- What the task asks
Filter the records below down to lines containing "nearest".
Start of Data records
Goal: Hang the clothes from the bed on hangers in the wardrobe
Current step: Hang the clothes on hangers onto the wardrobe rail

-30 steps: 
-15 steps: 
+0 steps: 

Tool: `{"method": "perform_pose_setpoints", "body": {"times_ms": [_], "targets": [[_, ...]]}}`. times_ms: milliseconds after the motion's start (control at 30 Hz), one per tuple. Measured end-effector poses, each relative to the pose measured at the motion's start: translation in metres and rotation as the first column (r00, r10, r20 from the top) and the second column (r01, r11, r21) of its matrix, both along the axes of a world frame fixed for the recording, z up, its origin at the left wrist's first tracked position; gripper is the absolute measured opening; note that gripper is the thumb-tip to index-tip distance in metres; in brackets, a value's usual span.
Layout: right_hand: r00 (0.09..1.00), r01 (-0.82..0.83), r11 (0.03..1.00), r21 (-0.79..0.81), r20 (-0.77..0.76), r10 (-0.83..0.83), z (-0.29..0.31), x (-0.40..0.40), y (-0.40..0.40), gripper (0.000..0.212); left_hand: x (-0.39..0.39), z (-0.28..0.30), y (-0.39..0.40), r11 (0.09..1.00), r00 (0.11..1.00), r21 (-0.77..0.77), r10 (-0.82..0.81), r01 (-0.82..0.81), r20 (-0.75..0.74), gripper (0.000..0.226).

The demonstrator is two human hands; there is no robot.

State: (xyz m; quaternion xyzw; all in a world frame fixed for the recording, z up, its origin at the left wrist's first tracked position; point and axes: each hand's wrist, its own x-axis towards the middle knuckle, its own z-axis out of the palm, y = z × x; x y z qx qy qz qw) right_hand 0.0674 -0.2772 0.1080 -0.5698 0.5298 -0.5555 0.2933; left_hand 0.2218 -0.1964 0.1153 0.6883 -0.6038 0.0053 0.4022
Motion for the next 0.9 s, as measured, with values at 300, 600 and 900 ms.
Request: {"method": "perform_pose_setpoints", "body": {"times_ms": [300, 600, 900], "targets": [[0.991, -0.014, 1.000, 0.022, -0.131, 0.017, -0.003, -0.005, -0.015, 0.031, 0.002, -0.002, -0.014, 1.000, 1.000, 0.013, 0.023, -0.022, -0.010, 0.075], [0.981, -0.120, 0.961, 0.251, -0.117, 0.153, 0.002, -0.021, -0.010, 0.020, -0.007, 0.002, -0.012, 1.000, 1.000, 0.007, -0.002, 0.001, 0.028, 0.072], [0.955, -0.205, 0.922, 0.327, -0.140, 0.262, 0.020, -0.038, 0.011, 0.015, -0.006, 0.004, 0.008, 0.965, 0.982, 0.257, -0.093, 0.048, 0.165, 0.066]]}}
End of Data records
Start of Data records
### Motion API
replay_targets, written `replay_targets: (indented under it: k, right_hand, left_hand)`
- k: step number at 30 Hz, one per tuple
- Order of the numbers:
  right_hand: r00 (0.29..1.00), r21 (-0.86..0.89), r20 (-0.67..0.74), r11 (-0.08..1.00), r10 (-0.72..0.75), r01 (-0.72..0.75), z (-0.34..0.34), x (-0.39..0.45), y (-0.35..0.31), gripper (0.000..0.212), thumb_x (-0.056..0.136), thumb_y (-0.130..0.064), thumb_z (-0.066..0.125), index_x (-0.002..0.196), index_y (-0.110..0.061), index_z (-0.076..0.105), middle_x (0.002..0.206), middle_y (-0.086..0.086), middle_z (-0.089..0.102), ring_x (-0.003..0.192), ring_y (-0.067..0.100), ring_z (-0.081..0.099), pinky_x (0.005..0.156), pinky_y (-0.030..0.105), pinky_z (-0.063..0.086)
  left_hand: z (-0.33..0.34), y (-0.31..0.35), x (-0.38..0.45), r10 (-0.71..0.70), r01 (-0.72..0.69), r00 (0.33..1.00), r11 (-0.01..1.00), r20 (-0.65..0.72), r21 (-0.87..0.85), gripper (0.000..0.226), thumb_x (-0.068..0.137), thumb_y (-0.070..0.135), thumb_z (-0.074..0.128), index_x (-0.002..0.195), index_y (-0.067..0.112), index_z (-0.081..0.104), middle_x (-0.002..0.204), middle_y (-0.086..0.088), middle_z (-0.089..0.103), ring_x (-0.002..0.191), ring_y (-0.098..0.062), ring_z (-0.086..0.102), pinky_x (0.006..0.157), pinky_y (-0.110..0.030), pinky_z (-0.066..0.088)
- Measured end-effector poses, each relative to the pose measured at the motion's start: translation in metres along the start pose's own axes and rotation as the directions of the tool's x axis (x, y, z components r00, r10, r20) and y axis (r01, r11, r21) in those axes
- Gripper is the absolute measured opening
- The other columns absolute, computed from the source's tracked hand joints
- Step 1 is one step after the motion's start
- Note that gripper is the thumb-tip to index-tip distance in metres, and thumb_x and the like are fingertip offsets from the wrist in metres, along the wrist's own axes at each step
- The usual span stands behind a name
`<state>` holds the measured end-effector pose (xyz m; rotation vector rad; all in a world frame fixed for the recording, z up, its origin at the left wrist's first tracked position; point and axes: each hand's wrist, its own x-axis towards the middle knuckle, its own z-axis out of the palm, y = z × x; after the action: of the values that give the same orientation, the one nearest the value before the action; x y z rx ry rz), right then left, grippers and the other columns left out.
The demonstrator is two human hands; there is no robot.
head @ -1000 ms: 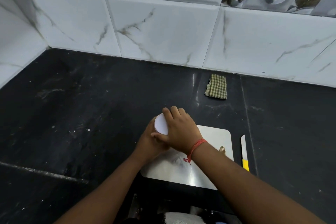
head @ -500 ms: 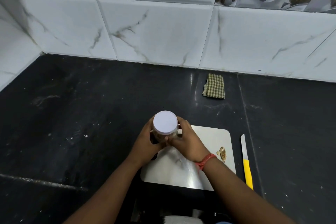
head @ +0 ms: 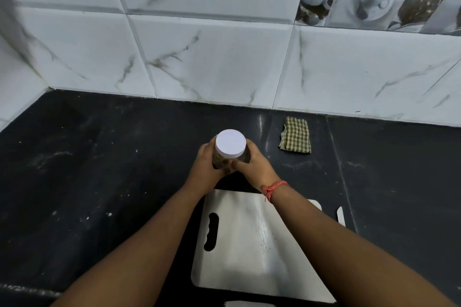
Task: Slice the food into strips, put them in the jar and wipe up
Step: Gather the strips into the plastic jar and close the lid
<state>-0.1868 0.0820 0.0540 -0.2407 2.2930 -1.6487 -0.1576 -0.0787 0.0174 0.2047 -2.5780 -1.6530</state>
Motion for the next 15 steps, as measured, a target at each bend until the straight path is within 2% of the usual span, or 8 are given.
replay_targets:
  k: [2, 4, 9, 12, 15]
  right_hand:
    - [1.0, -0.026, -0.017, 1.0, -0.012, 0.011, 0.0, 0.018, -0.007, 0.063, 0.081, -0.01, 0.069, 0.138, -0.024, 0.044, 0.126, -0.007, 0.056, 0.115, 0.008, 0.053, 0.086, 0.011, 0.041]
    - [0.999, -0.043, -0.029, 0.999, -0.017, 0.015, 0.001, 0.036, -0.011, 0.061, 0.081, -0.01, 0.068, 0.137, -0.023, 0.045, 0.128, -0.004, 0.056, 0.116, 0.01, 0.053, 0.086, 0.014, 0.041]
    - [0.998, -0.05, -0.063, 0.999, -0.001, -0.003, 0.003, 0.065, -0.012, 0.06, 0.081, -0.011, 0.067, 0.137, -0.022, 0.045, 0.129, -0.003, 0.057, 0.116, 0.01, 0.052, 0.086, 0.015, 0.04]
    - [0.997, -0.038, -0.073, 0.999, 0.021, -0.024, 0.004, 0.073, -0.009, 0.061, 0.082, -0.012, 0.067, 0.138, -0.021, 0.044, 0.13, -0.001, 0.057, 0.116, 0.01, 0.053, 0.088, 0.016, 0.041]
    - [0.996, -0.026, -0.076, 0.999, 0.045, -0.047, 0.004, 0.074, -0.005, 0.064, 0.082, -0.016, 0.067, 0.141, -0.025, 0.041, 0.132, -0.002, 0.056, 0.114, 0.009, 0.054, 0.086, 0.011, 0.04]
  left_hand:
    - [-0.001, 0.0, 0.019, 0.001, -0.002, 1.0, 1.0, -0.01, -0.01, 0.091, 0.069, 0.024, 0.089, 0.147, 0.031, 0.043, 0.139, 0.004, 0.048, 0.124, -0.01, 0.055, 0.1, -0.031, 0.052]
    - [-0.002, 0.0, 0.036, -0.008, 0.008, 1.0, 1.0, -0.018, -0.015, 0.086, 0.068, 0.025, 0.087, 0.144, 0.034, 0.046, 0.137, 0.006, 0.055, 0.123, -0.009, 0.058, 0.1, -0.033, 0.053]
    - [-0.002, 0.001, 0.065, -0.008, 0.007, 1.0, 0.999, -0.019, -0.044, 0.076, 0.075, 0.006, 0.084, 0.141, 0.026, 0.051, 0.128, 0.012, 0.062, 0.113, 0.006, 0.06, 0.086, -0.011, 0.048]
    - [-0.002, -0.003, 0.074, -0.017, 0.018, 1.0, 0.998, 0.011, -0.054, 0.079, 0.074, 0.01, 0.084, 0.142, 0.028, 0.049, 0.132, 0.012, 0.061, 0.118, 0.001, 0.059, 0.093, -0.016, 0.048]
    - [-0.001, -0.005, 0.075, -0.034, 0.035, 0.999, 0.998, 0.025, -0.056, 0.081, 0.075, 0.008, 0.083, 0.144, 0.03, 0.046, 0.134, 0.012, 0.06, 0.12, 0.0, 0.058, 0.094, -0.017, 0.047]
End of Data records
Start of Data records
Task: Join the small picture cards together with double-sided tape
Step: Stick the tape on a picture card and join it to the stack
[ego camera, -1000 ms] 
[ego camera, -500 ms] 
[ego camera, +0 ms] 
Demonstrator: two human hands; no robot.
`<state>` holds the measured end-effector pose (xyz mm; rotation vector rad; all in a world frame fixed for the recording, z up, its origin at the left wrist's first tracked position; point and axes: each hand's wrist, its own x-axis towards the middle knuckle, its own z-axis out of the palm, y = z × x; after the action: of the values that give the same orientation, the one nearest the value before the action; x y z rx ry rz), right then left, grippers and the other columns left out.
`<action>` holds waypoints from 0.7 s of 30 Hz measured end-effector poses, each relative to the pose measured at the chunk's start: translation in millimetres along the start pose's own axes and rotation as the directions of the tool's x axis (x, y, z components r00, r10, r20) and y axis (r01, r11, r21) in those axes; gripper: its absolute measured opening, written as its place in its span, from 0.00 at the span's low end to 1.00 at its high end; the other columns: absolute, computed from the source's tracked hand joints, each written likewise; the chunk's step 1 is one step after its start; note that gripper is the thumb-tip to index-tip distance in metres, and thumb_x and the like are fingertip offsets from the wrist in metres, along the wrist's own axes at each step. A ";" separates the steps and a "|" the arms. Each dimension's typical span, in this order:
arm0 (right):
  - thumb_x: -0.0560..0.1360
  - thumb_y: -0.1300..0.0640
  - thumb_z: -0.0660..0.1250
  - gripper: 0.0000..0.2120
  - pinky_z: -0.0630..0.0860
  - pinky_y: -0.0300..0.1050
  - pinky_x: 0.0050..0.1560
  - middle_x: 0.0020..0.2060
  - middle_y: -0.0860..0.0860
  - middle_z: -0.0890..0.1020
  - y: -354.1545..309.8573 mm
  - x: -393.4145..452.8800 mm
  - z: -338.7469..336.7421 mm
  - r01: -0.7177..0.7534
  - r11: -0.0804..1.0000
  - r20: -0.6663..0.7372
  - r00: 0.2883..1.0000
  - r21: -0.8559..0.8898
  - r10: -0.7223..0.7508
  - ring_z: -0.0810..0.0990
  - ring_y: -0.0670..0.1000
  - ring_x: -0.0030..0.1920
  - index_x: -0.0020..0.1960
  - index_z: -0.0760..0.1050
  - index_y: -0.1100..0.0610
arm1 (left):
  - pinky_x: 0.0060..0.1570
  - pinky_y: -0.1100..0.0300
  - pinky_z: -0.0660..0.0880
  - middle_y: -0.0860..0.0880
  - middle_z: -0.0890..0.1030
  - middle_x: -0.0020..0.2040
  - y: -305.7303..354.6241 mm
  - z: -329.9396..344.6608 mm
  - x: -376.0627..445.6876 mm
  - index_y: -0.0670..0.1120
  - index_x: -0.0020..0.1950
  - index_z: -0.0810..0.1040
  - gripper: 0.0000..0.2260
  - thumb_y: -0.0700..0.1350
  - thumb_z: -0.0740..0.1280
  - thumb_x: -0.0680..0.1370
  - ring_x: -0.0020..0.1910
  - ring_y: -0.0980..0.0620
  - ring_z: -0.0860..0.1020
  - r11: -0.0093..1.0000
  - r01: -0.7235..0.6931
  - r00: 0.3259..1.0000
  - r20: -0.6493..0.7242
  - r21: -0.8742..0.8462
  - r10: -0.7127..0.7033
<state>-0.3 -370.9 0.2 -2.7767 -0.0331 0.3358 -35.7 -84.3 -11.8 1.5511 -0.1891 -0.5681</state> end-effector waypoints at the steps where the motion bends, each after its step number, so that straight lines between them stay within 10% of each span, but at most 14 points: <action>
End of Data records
- Answer box
`<state>` holds the measured end-effector pose (xyz m; rotation vector rad; all in a world frame fixed for the recording, z up, its origin at the left wrist's first tracked position; point and axes: each hand's wrist, its own x-axis towards the middle knuckle, its own z-axis out of the palm, y = z × x; after the action: of the values that give the same orientation, the one nearest the value before the action; x y z rx ry rz), right then left, grippers and the other columns left out.
`<state>` holds the measured end-effector pose (xyz mm; rotation vector rad; all in a world frame fixed for the recording, z up, its origin at the left wrist's first tracked position; point and axes: each hand's wrist, its own x-axis towards the middle knuckle, its own z-axis out of the palm, y = z × x; after the action: of the values that give the same orientation, the one nearest the value before the action; x y z rx ry rz), right then left, grippers and the other columns left out.

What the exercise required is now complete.